Lileks: Markets Plunging!
I dont look forward to today. Plunging markets, trading brakes, B roll footage of traders shouting on the floor of the Stock Exchange, top-of-the-hour radio news with the newsreaders using their Important Concern inflection because God forbid the story should speak for itself. Then tomorrow there will be an editorial cartoon that has someone selling apples. Panic. Stupid, useless snowballing hysteria. Im not worried about the economy at this point; Im worried what people will do save it. Rebates! Oh, thats grand. Nothing restores fundamental consumer confidence like shoving money in their hands and yelling SPEND IT! SPEND IT NOW! ON ANYTHING! THROW PILLOWS! STEEPLY DISCOUNTED HD-DVD PLAYERS! BLOWN-GLASS GEEGAWS! TRAILER HITCHES! BUCKETS OF PICKLES! IT DOESNT MATTER! Or you could tax everyone more so they feel poorer, so they spend less, then wonder why retail sales are down, commercial property is soft, and business tax receipts have cratered.
Just leave it all alone, please. Its like a cold. You can put it off and cover it up but youre going to have three miserable shuddering days of congestion and hacking no matter what you do. Unless you take zinc, of course.
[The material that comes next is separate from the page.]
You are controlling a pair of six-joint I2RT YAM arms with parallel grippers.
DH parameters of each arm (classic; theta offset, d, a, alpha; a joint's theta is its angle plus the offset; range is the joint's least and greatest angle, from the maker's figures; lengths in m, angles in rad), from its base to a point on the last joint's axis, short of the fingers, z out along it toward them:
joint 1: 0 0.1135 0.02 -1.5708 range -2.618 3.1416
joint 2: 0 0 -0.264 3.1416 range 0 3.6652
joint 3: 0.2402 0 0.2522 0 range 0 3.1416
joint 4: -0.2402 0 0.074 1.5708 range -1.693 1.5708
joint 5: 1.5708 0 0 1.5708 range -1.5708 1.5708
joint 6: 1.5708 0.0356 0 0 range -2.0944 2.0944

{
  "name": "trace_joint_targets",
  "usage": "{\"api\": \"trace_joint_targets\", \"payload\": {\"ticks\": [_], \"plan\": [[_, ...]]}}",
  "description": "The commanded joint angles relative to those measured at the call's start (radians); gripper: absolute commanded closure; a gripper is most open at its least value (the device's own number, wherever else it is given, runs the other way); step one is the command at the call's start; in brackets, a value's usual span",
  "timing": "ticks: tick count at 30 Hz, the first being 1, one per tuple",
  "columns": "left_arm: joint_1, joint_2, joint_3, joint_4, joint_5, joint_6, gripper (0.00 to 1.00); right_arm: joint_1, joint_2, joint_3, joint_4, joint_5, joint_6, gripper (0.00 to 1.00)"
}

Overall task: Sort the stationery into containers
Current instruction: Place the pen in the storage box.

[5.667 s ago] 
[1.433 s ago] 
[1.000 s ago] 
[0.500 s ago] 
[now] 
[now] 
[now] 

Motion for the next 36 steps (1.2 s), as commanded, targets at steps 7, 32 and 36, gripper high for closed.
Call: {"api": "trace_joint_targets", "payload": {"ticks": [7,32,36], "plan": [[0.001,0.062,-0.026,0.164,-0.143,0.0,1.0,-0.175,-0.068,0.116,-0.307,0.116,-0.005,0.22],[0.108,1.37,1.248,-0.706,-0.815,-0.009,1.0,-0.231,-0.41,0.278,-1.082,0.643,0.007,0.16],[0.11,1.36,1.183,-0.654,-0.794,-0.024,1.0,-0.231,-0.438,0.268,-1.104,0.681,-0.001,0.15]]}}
Thats it! Spray the markets with zinc!
Im not an economist, but Ive noted something interesting. Since we decided that ethanol would be the cure to our addiction to oil, we managed to bump up the cost of corn, encourage a shift to corn production, and raise the price of foodstuffs. Which fueled inflation fears. Now that we have increased inflation, we have a fear of a recession, which drives the price of oil down, since demand is expected to slump. The price of gas has gone down a quarter in the last ten days, and its idling in the low $2.8x range. As others have noted, the cure for $100 barrel oil is $100 barrel oil. It all works out. Theres a boom and then theres a bust. Having lived through a few, its annoying to hear the same fargin end-of-the-world hairshirt orations, especially from those who have spent their entire lives walking around with a bucket of black paint and a brush looking for good news to deface.
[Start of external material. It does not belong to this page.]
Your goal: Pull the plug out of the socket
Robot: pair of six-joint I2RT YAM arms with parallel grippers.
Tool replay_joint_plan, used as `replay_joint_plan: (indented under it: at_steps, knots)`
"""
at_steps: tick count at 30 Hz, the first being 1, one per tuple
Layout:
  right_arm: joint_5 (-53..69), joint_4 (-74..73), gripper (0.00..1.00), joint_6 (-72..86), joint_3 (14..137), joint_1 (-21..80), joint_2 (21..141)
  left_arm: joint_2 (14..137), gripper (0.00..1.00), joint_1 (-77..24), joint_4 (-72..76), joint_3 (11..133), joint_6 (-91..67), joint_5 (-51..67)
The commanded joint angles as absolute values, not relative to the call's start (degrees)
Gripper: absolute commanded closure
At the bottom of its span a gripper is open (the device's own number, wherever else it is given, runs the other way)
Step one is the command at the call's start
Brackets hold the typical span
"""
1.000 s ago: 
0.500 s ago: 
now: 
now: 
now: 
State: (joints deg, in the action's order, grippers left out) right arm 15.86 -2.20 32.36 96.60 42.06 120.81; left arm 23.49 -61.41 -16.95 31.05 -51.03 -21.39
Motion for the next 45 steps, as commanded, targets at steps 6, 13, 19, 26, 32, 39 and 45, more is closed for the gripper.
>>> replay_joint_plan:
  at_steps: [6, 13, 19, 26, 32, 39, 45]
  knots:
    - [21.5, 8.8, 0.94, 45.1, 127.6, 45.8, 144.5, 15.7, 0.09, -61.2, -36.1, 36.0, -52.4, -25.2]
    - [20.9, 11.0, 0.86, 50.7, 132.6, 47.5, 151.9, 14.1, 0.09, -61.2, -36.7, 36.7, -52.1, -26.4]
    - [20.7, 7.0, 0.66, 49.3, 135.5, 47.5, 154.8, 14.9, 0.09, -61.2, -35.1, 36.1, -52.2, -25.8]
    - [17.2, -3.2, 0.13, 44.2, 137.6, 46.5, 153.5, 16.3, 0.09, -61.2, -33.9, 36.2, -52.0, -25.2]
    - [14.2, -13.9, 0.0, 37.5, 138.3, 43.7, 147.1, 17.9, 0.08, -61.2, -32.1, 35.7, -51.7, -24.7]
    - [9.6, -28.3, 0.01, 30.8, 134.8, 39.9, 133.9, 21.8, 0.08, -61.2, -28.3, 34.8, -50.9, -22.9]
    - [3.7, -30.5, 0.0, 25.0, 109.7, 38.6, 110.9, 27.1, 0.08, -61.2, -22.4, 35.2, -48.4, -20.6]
While looking through some old papers I was reading about the recession fears of 1948. There were ads in the paper telling people not to turn the thermostat up in January because there wasnt enough heating oil. There was also a steel crisis, which worried analysts. Imagine anyone worrying about a steel crisis today. In any case, The Republic struggled through and came out the other side. Now? Were not even in a recession, but youd think the morning sun was about to be blotted out by the rain of money managers hurling themselves out windows. Of course the news is bad. The news is always bad. Even the good news is bad, eventually. If they cured cancer tomorrow it would take a day before analysts worried about the impact on Medicare, what with people living so damned long and all.
I think markets are inevitably rational, but its odd how the eventual rational judgments seem comprised of a million individual irrational freakouts.